What is expected: Print out the data below in full and exactly, skipping the pictures.

Collected material:
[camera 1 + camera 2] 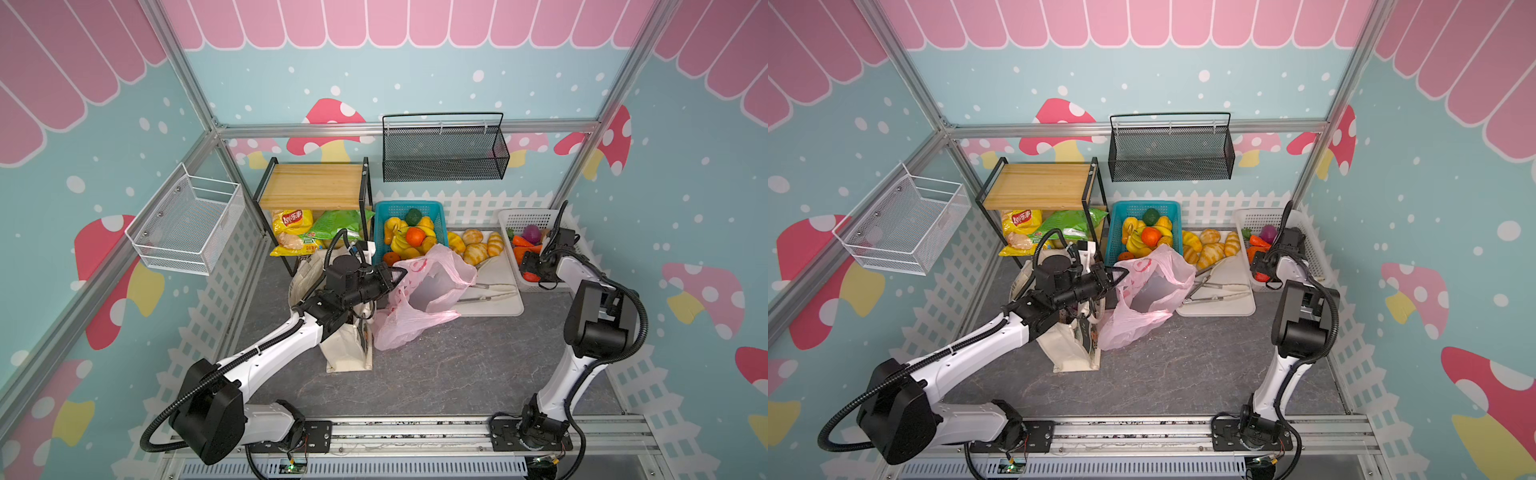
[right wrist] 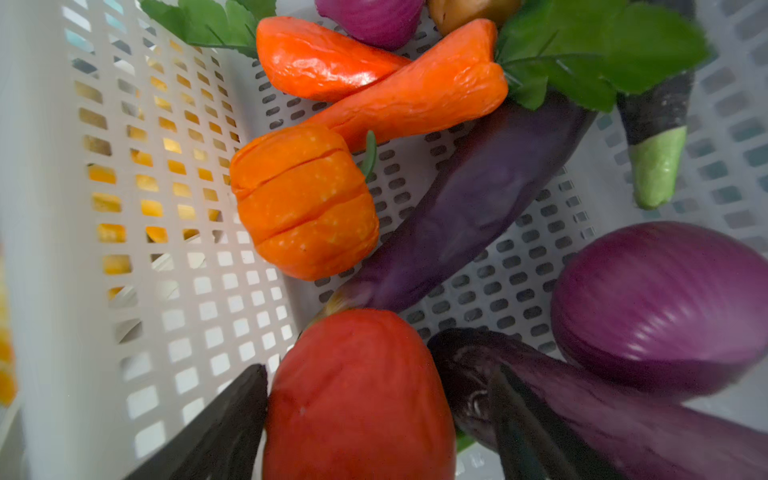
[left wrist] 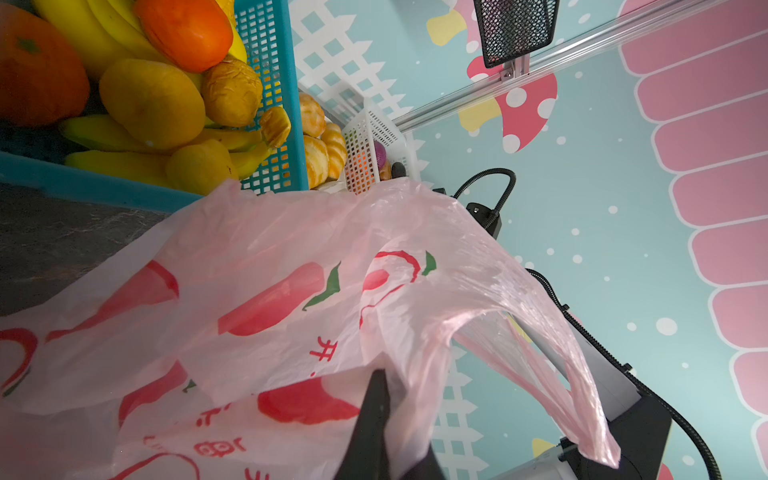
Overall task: Place the mixed food into the grocery bags and tie them
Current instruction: 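Release the pink bag with the right gripper and grasp the red tomato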
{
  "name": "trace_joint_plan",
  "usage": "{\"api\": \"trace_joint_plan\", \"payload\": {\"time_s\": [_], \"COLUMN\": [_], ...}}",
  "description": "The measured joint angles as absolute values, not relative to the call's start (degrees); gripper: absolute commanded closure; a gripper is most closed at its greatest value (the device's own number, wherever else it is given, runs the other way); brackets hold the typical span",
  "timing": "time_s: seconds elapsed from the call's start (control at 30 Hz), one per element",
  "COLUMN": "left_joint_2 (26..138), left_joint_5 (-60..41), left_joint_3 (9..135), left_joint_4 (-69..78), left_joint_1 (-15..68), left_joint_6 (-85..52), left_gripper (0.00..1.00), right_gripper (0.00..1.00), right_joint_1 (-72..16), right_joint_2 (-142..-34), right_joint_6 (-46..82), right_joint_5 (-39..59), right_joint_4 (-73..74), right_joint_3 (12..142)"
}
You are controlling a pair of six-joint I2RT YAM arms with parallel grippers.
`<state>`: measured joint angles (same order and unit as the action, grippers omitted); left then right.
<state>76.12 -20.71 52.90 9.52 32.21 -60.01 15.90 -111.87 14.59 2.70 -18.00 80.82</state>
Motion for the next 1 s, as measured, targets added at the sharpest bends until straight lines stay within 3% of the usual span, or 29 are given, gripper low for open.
{"api": "trace_joint_plan", "payload": {"time_s": [0.13, 0.5, 0.83, 1.0], "left_joint_2": [76.8, 77.1, 77.2, 77.2], "left_joint_5": [-21.1, -21.3, -21.3, -21.3], "left_joint_3": [52.9, 52.9, 52.9, 52.9], "left_joint_4": [9.8, 10.0, 10.2, 10.2], "left_joint_1": [32.2, 32.2, 32.2, 32.2], "left_joint_6": [-60.3, -60.3, -60.3, -60.2], "left_gripper": [1.0, 1.0, 1.0, 1.0], "right_gripper": [0.2, 0.49, 0.56, 0.55], "right_joint_1": [16.3, 16.5, 16.2, 11.7], "right_joint_2": [-114.0, -112.2, -83.9, -71.3], "right_joint_6": [14.9, 16.1, 20.2, 21.5], "right_joint_5": [4.4, 8.2, 14.5, 20.6], "right_joint_4": [-16.9, -16.4, -8.8, -7.9], "right_joint_3": [81.5, 80.1, 61.4, 50.9]}}
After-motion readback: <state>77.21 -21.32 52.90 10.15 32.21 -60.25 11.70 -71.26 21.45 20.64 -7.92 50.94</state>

Solution for this task:
[camera 1 + camera 2] 
[right wrist] 
[left wrist] 
Overall task: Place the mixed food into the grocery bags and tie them
Current instruction: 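Release the pink bag with the right gripper and grasp the red tomato
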{
  "name": "trace_joint_plan",
  "usage": "{\"api\": \"trace_joint_plan\", \"payload\": {\"time_s\": [_], \"COLUMN\": [_], ...}}",
  "description": "The measured joint angles as absolute values, not relative to the call's start (degrees); gripper: absolute commanded closure; a gripper is most closed at its greatest value (the device's own number, wherever else it is given, runs the other way); brackets hold the typical span",
  "timing": "time_s: seconds elapsed from the call's start (control at 30 Hz), one per element",
  "COLUMN": "left_joint_2 (26..138), left_joint_5 (-60..41), left_joint_3 (9..135), left_joint_4 (-69..78), left_joint_1 (-15..68), left_joint_6 (-85..52), left_gripper (0.00..1.00), right_gripper (0.00..1.00), right_joint_1 (-72..16), right_joint_2 (-142..-34), right_joint_6 (-46..82), right_joint_5 (-39..59), right_joint_4 (-73..74), right_joint_3 (12..142)"
}
You are controlling a pair of six-joint I2RT YAM arms with parallel grippers.
`<state>`: measured joint angles (same order and unit as the action, grippers omitted); left then right.
<state>76.12 -20.71 52.90 9.52 32.21 -60.01 15.90 -111.87 14.59 2.70 -18.00 80.82</state>
Motion for the next 1 s, as measured, targets added at the sharpest bends until straight lines stay within 3% of the usual span, or 29 are given, gripper low for open.
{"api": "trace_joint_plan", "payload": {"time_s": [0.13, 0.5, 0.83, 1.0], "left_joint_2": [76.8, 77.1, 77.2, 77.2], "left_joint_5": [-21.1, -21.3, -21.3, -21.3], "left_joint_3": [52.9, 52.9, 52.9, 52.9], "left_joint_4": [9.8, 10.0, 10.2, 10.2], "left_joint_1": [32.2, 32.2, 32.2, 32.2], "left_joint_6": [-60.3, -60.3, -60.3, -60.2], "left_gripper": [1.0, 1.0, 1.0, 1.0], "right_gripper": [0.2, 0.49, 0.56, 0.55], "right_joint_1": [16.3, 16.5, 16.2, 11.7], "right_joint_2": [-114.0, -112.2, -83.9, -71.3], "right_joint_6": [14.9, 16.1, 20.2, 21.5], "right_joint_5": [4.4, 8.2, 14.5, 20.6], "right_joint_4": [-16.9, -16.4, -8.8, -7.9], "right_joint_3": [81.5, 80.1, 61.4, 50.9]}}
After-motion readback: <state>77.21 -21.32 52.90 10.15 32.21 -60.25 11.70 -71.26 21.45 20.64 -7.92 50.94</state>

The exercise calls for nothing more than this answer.